Rockwell’s depiction of a family dinner in some ways reflected da Vinci’s portrait of The Last Supper, Jesus dining with his Apostles at a Seder – a long food-laden table in front of a window, everyone’, surprisingly, ignoring the center of attention.
Yet, the Apostles weren’t his family?
He would have said, at that moment, they were.
When I dined with Esther at Sigi’s Seder, I, and all the guests, were treated as family. When death-camp captives celebrated what was to be their last Seder, they became family. When inmates attend Seder together in prison, for those precious hours, they are family. When those without families gather at Temple or community Seders, they become a family.
As much as Seders are defined by family, they transform their participants into family. Attending, participating, contributing, sharing our souls at a Seder, no one is an orphan. Seders are defined by family, and then, they define family.

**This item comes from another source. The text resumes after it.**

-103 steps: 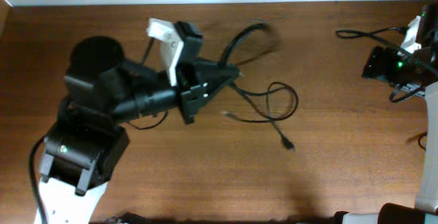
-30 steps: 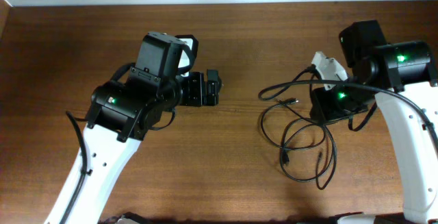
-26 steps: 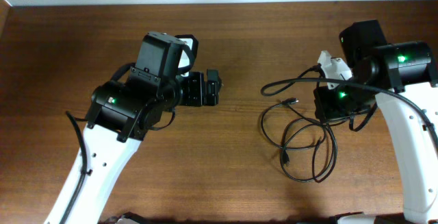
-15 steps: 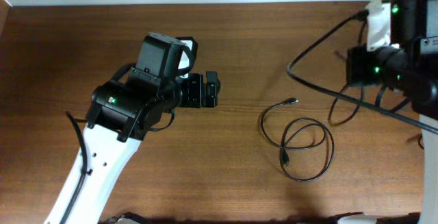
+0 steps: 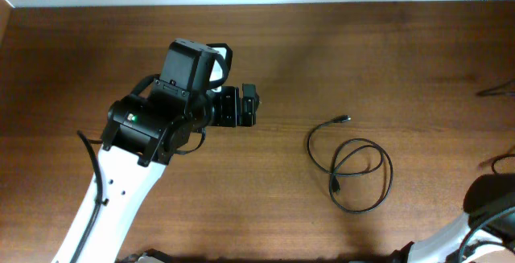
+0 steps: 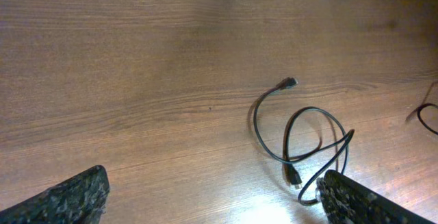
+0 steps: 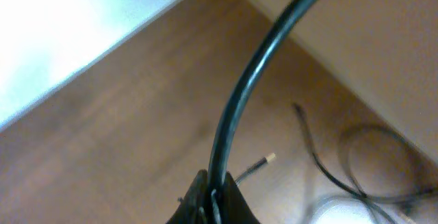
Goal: Untangle cables
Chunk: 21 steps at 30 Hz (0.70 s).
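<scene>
A thin black cable (image 5: 360, 176) lies in a loose coil on the wooden table, its plug end (image 5: 342, 120) pointing up-left; the left wrist view shows the same thin cable (image 6: 304, 145). My left gripper (image 5: 251, 106) hangs well left of it, open and empty (image 6: 212, 198). My right gripper (image 7: 213, 186) is shut on a thick black cable (image 7: 253, 87) that rises from the jaws. That gripper is outside the overhead view. Bits of cable (image 5: 496, 92) poke in at the right edge.
The wooden table (image 5: 265, 199) runs to a pale wall at the back. Part of the right arm (image 5: 489, 207) shows at the bottom right corner. Thin cable ends (image 7: 311, 138) lie blurred on the wood below the right gripper.
My right gripper, still shut on the thick cable, has moved off to the right and out of the overhead view. The thin cable now lies alone. The left arm has not moved.
Both grippers were close together over the tangle, the left shut on a doubled black cable. Then the left was back at the left and open, the right shut on the thick cable. Now the thick cable is off to the right, the thin one apart.
</scene>
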Available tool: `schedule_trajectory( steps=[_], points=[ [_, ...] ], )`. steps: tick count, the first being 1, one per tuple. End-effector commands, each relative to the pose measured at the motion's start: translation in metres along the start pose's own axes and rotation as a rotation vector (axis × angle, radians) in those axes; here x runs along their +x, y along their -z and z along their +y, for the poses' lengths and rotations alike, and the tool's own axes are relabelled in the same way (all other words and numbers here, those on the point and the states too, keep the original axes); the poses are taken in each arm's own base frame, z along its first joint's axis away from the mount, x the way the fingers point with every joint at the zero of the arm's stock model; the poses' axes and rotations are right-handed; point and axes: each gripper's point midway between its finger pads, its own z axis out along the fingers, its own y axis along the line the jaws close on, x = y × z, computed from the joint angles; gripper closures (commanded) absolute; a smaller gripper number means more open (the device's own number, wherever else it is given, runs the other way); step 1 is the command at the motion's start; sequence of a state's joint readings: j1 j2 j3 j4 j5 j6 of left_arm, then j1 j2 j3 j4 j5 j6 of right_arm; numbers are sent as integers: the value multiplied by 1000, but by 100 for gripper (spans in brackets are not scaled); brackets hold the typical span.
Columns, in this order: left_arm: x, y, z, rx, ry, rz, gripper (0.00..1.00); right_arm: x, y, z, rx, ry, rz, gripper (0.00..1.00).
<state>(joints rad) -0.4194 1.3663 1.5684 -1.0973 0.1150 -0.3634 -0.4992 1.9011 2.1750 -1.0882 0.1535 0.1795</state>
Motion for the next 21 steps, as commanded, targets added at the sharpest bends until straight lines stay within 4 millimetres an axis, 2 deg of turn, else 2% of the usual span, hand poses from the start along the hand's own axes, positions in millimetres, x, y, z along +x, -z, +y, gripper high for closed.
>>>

Next Pesach, God willing, after too many decades, I will once again be celebrating a Seder with Esther Herschkopf. Though not bodily (and without having to spend days preparing), her great-grandmother Esther Herschkopf will also be there, as well as Martha and her other great-grandparents.
Granddaughter Esther’s middle name memorializes my father’s daughter murdered as a toddler in the Holocaust. For the first time, she will be joining us, as well.
Our families, present and past, not only define our Seders, they sanctify them, and us.